If search_papers was not called in this turn, the assertion is skipped entirely — no judge LLM call is made.

assertions:
- type: tool_call_chain
when:
any_tool_called: true
min_tool_calls: 2
params:
steps:
- tool: lookup_customer
- tool: process_order
message: "Multi-step flow check (only when 2+ tools called)"

When a when condition is not met, the assertion result appears in reports as:

{
"type": "llm_judge_tool_calls",
"passed": true,
"skipped": true,
"message": "Search quality check",
"details": {
"skip_reason": "tool \"search_papers\" not called"
}
}

Note: In duplex/streaming paths where tool trace data is unavailable, when conditions pass unconditionally — the assertion runs and the validator itself decides how to handle the missing trace (typically by skipping).

When running scenarios with multiple trials, pass_threshold controls how many trials must pass for the assertion to be considered successful overall:

assertions:
- type: content_includes
params:
patterns: ["recommendation"]
pass_threshold: 0.8 # 80% of trials must pass
message: "Should usually include a recommendation"
  • Default: 1.0 (all trials must pass)
  • Range: 0.0 to 1.0
  • Useful for non-deterministic LLM outputs where some variance is acceptable
  1. Be specific — Avoid vague patterns like "help". Use meaningful text that signals correct behavior.

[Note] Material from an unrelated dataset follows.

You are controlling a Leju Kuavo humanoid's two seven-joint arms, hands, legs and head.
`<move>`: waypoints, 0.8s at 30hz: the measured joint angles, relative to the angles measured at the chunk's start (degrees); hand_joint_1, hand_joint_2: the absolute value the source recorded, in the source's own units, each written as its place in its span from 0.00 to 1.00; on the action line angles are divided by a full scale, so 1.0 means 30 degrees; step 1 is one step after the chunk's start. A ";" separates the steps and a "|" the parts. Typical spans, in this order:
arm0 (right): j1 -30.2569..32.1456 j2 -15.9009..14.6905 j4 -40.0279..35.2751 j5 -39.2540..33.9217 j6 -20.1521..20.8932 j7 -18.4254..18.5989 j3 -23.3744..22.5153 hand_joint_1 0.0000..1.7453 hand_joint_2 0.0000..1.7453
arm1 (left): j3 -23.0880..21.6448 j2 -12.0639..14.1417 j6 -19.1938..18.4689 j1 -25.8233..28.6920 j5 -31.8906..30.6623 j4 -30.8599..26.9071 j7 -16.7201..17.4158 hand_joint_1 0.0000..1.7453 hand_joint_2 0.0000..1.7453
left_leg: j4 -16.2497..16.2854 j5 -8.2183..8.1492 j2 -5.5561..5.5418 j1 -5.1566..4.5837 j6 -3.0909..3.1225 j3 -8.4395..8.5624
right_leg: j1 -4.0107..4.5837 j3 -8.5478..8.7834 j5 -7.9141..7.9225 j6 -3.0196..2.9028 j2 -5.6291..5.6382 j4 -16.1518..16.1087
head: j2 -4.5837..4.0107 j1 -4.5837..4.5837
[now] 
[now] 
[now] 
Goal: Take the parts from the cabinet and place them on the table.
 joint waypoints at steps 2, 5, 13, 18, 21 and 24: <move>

  2. Always add messages — The message field appears in reports and makes failures easy to diagnose.

  3. Test both positive and negative cases — Verify that the LLM calls the right tools and avoids calling wrong ones.

  4. Use the right assertion type — Prefer content_includes for simple text checks; use content_matches only when you need regex.

  5. Gate expensive assertions with when — Place when conditions on LLM judge assertions to avoid unnecessary API calls.

  6. Keep assertions per turn to 3-5 — Too many assertions make failures hard to diagnose and slow down execution.

  7. Place cheap assertions before expensive ones — Content checks and tool call checks should come before LLM judges.